Entries taken from a collection
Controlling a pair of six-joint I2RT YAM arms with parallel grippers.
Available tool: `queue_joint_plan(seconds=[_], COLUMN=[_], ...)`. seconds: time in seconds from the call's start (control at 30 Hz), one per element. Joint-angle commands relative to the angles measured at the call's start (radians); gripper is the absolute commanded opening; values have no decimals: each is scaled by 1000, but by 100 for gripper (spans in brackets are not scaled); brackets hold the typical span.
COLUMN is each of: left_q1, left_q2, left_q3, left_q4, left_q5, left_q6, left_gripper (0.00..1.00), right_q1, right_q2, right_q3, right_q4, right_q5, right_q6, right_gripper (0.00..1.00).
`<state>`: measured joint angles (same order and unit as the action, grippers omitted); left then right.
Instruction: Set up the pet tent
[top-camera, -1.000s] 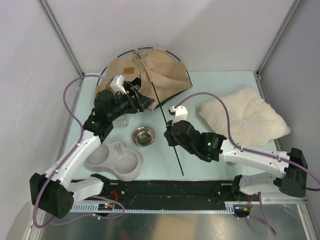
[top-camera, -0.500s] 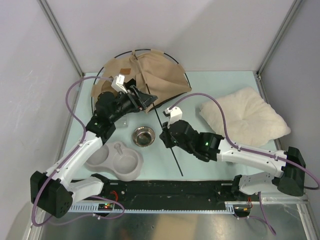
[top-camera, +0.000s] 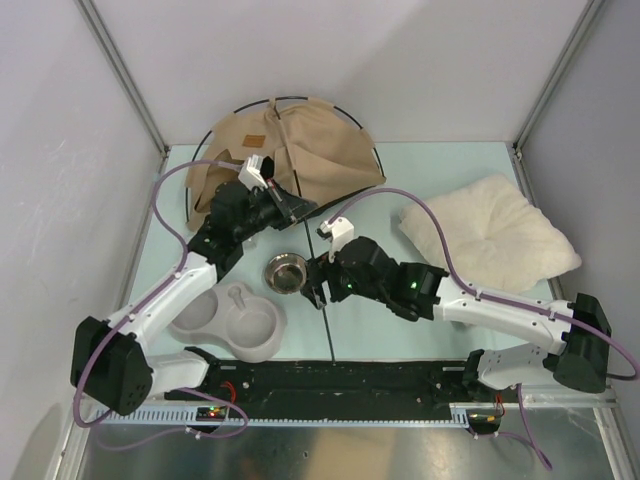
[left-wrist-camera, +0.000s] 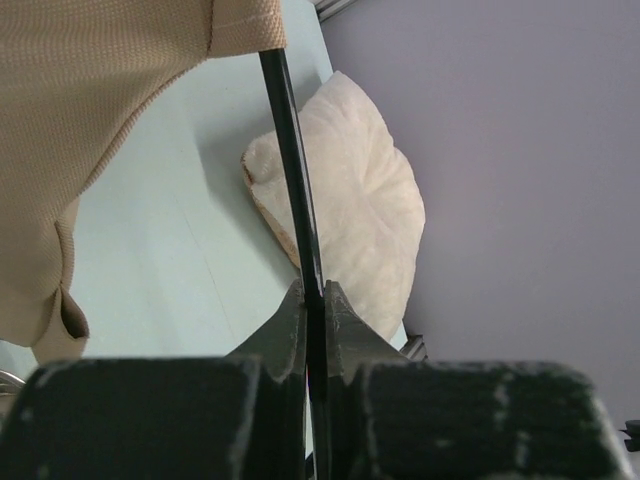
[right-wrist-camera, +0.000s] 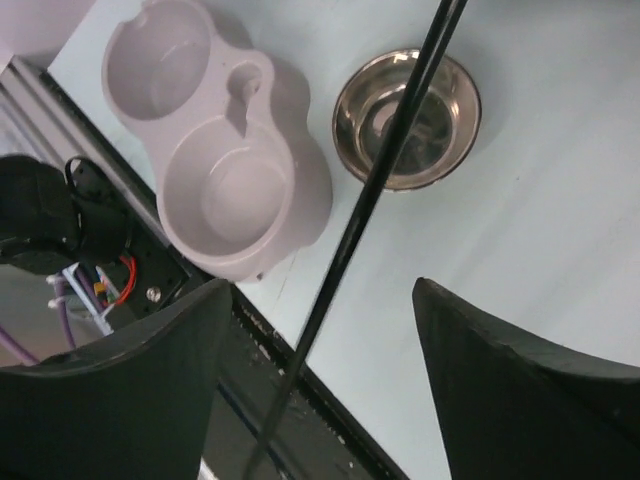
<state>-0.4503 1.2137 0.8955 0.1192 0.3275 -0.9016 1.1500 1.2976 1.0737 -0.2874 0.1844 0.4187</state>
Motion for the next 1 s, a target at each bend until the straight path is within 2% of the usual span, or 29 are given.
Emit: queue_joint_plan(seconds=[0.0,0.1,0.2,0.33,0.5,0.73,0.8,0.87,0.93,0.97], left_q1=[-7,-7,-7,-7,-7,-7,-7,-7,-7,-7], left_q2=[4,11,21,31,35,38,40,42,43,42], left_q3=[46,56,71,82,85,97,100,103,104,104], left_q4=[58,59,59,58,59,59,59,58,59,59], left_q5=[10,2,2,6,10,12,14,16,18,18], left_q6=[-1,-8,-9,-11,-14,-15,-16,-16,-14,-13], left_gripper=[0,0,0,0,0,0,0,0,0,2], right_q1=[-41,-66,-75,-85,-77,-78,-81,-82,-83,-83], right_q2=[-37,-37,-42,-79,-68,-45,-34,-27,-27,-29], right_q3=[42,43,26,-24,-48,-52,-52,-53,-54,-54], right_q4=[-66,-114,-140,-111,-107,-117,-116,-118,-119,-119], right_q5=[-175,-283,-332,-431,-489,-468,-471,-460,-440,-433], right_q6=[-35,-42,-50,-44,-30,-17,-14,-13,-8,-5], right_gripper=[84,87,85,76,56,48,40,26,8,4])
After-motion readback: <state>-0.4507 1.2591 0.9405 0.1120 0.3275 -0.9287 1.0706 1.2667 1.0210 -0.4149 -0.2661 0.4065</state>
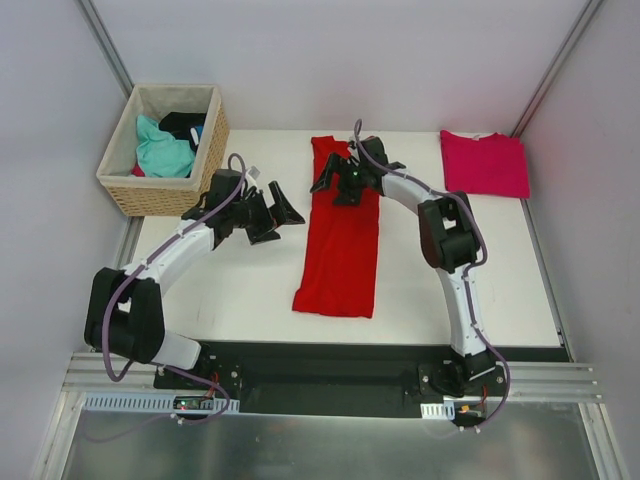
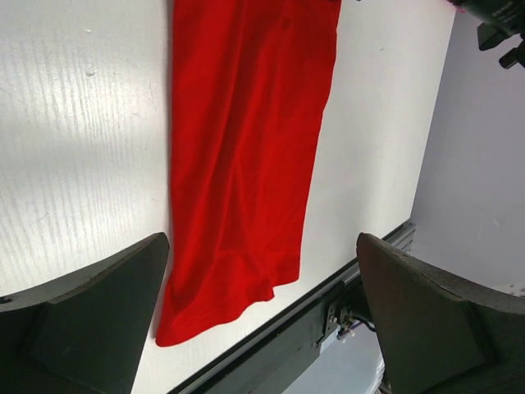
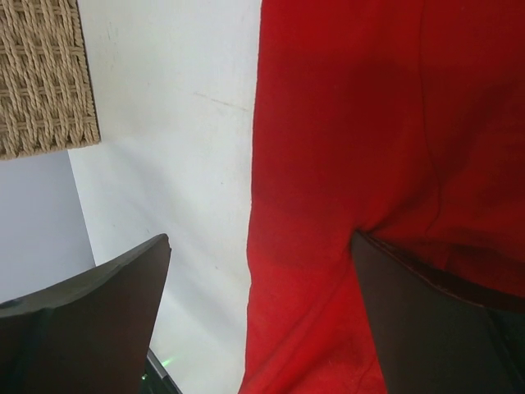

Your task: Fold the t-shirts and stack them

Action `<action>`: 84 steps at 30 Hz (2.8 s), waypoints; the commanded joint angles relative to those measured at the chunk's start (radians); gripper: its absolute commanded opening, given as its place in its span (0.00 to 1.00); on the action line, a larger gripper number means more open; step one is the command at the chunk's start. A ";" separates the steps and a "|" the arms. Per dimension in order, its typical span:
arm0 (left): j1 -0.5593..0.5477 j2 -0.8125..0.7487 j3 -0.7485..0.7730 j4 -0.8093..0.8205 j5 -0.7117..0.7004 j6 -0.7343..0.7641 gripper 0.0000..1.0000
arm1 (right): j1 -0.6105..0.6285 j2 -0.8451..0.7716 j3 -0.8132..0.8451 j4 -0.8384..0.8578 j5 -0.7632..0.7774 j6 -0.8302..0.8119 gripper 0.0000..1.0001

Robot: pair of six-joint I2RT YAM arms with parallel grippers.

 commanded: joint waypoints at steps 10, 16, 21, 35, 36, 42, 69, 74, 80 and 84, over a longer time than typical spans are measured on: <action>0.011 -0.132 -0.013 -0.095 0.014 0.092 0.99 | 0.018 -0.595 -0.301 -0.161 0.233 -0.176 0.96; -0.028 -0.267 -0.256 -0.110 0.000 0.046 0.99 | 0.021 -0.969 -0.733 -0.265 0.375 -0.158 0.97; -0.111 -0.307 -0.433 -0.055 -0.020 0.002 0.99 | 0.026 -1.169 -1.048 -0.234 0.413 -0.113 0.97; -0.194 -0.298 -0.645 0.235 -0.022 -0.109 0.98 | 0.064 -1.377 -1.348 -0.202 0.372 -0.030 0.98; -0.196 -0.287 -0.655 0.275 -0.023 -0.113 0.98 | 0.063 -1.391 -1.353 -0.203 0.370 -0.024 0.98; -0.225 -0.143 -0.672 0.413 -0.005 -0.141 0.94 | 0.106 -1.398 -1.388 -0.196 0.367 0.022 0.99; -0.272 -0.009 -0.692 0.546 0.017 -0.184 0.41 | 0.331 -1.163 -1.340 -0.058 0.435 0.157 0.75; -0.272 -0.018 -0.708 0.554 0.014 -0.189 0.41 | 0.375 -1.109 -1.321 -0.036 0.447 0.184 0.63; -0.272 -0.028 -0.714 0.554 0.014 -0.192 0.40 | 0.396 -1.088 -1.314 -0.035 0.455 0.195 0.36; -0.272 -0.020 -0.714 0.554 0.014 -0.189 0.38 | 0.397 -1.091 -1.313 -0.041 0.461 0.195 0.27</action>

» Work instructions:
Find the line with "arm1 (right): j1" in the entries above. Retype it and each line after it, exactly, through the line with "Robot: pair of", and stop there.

» Answer for the task:
arm1 (right): j1 -0.6105..0.6285 j2 -0.8451..0.7716 j3 -0.8132..0.8451 j4 -0.8384..0.8578 j5 -0.7632..0.7774 j6 -0.8302..0.8119 gripper 0.0000..1.0001

Robot: pair of six-joint I2RT YAM arms with parallel grippers.

Now the output is complete.